• _About this exercise_
Please return every line in the following data that includes the string "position".

• _Supplied data_
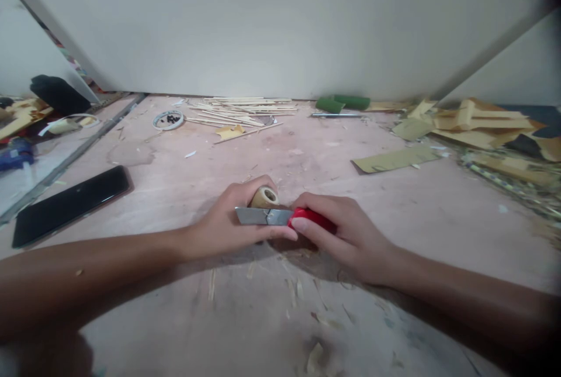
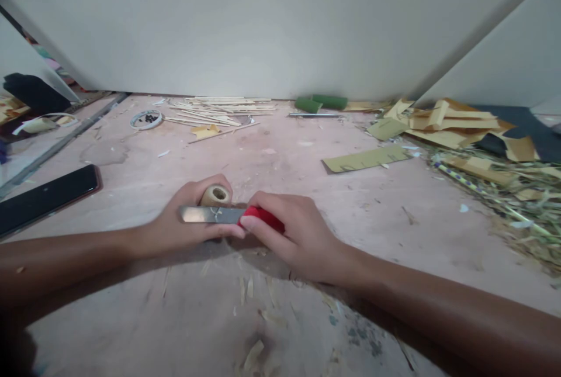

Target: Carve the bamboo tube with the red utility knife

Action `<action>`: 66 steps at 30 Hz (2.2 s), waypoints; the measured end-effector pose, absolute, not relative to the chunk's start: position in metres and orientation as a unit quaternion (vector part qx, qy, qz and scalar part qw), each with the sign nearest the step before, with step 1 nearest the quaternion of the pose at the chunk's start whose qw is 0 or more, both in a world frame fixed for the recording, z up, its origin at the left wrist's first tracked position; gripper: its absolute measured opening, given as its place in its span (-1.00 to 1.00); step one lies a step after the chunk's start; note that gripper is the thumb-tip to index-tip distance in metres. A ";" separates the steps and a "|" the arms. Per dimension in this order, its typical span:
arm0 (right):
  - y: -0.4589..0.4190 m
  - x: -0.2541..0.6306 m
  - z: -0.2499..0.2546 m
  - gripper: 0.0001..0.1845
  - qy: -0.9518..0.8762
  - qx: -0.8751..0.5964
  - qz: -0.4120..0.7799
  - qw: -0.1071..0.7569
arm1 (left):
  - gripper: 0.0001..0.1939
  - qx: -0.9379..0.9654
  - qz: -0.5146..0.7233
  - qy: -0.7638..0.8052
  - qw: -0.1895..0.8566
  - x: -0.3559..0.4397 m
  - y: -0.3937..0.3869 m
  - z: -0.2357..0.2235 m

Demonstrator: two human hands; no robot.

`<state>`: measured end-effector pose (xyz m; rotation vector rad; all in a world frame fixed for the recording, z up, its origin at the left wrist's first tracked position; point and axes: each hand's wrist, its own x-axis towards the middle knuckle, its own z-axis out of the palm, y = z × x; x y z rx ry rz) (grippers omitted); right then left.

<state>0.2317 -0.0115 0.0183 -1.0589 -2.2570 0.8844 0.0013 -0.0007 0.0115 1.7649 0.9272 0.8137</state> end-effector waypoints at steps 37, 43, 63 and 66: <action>-0.011 0.233 0.016 -0.63 -0.832 -0.392 0.302 0.249 | -0.56 0.709 0.346 0.403 0.464 0.000 -0.003 0.014; -0.011 0.232 0.016 -0.62 -0.832 -0.394 0.300 0.251 | -0.55 0.707 0.348 0.403 0.465 0.001 -0.004 0.013; -0.011 0.232 0.016 -0.63 -0.831 -0.398 0.299 0.248 | -0.56 0.709 0.346 0.398 0.468 0.001 -0.004 0.014; -0.011 0.233 0.016 -0.63 -0.833 -0.399 0.297 0.243 | -0.56 0.713 0.344 0.386 0.475 0.001 -0.004 0.014</action>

• _Output of the exercise_
Action `<action>`: 66 steps at 30 Hz (2.2 s), waypoints; the measured end-effector pose, absolute, not relative to the chunk's start: position in metres and orientation as a unit quaternion (vector part qx, qy, qz and scalar part qw), each with the sign nearest the step before, with step 1 nearest the quaternion of the pose at the chunk's start whose qw is 0 or more, both in a world frame fixed for the recording, z up, its origin at the left wrist's first tracked position; gripper: its absolute measured opening, given as its place in its span (-1.00 to 1.00); step one lies a step after the chunk's start; note that gripper is the thumb-tip to index-tip distance in metres. A ";" separates the steps and a "|" the arms. Per dimension in this order, its typical span:
`<state>`: measured end-effector pose (xyz m; rotation vector rad; all in a world frame fixed for the recording, z up, its origin at the left wrist's first tracked position; point and axes: each hand's wrist, its own x-axis towards the middle knuckle, its own z-axis out of the palm, y = z × x; x y z rx ry rz) (grippers omitted); right then left.

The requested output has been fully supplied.